Electric vehicles (EVs) don’t all charge at the same rate. Some charge faster than others, and all of them charge at different rates over time. Even the fastest-charging passenger vehicles like the Audi e-tron GT do not draw their rated 270kW the entire time they’re plugged in to a DC fast charger. (Note: Large commercial vehicles like delivery trucks and buses can draw full power for most of the charging cycle.) That means you don’t need to deliver maximum power to every charger on your site at the same time. The chargers on your site can be networked and use load balancing to ensure EVs get the power they need when they need it—and you won’t have to outfit your charging site with gigawatts of power.

What are charging curves?

Charging a lithium-ion battery takes finesse—charge them too quickly or too much and they could overheat and become damaged. To prevent this, EVs use software to control the power delivery to the battery. Initially they can accept high levels of power, but as the battery charges up, charging levels drop to maintain battery health. Load balancing takes advantage of this difference in charging rates over time to deliver the right amount of power to EVs when it’s needed.


How can load balancing help you save?

Load balancing lets you build a charging site now that meets the needs of EV drivers and your budget. You can build a site with multiple high-output DC fast chargers without the need to supply it with enough power to run all chargers at maximum power at the same time. This is crucial: You’ll save on utility-side infrastructure costs and you can upgrade site power when needed. This also expands the number of potential sites for your charging stations. Some sites may not have enough utility power now but will in the future. Load balancing lets you build a site now with a full complement of DC fast chargers and add more power capacity over time to meet future EV demands.

How do Tritium chargers manage load balancing?

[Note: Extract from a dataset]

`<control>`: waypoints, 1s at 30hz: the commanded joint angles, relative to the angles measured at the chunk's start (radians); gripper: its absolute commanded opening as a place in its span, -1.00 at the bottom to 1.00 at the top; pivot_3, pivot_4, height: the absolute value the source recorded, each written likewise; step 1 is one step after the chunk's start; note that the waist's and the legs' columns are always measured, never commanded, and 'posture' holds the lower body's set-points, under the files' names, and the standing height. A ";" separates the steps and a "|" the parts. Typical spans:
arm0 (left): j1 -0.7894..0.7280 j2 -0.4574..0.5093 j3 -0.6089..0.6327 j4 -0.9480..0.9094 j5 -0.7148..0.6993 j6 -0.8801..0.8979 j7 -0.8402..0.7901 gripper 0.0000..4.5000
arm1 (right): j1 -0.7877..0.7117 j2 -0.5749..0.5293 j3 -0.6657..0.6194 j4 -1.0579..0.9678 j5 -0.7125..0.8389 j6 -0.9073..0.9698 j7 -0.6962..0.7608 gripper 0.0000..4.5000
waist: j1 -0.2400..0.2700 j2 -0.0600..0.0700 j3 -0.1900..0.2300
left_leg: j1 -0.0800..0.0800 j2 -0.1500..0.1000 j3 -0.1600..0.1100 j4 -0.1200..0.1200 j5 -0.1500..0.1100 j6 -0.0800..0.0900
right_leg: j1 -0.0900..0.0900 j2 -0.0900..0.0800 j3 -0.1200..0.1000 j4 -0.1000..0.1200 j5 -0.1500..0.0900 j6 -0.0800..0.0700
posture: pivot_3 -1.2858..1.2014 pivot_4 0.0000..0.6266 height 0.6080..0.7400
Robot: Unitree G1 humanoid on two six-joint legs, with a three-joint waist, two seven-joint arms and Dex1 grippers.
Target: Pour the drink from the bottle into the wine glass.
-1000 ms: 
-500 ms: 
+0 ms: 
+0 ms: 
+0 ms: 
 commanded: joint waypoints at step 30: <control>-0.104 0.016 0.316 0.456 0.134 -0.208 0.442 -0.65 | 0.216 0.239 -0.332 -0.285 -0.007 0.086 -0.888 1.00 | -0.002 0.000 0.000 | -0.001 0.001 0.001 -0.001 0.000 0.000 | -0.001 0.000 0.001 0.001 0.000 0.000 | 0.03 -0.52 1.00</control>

Tritium PKM150 chargers leverage the diversity of electric vehicle charging speeds via an innovative DC microgrid architecture and a proprietary algorithm to send the right amount of power to each charging station as required. The algorithm monitors various parameters, including available grid power, each vehicle’s requested power, and any active OCPP smart charging profiles, and dynamically shares power between all connected charging stations. Thanks to this load-balancing software and system design, four PKM150 chargers can share power from a single rectifier unit without the need for external load management solutions. This saves infrastructure and installation costs at the site.